俺様主人は時に甘い


「ありがとう…雅ちゃん。あの子、きっと喜ぶわ」


おばさんはそう嬉しそうに微笑むと、私を家に上げてくれた。


階段を上がり、おばさんが突き当たりの部屋のドアをノックして声を掛ける。



「鈴菜、お客様よ。出てらっしゃい」



耳を澄ますも、鈴菜からの返事はない。



「雅ちゃんが来てくれたのよ?」



カタッと物音が聞こえた気がするけど、それでも鈴菜は出てこない。



「おばさん。いいですか?」



私はおばさんに代わってドアをノックすると、部屋の中の鈴菜に伝わるように話し始めた。

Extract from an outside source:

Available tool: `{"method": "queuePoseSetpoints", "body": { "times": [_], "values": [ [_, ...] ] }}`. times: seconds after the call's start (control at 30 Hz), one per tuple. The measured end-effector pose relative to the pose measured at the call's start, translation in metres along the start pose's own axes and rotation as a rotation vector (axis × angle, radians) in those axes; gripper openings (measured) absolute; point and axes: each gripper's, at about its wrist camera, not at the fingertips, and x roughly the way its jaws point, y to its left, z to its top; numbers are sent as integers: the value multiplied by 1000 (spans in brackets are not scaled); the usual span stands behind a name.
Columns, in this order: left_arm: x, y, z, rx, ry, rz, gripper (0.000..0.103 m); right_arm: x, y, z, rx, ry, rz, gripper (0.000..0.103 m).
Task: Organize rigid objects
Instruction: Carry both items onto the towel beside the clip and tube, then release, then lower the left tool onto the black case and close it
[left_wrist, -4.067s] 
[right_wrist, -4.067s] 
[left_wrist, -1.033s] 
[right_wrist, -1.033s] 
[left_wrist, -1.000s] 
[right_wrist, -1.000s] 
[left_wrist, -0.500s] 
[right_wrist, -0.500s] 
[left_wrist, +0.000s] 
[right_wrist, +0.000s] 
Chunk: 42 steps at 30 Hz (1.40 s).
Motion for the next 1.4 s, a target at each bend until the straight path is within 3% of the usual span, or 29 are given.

「鈴菜?私、雅。来るのが遅くなっちゃってごめんね。本当はもっと早く来たかったんだけど…怖くて来れなかったの……」



スゥッと深呼吸をする。


今の気持ちを正直に言おうって決めた。


そのせいでお互いが傷付いたり、もう友達に戻れなくなったとしても。


本音でぶつかり合わないと、また同じことを繰り返して仮面の友達のままになってしまう。


本物の友達になる為に、自分の気持ちを隠さず伝えなくちゃいけない。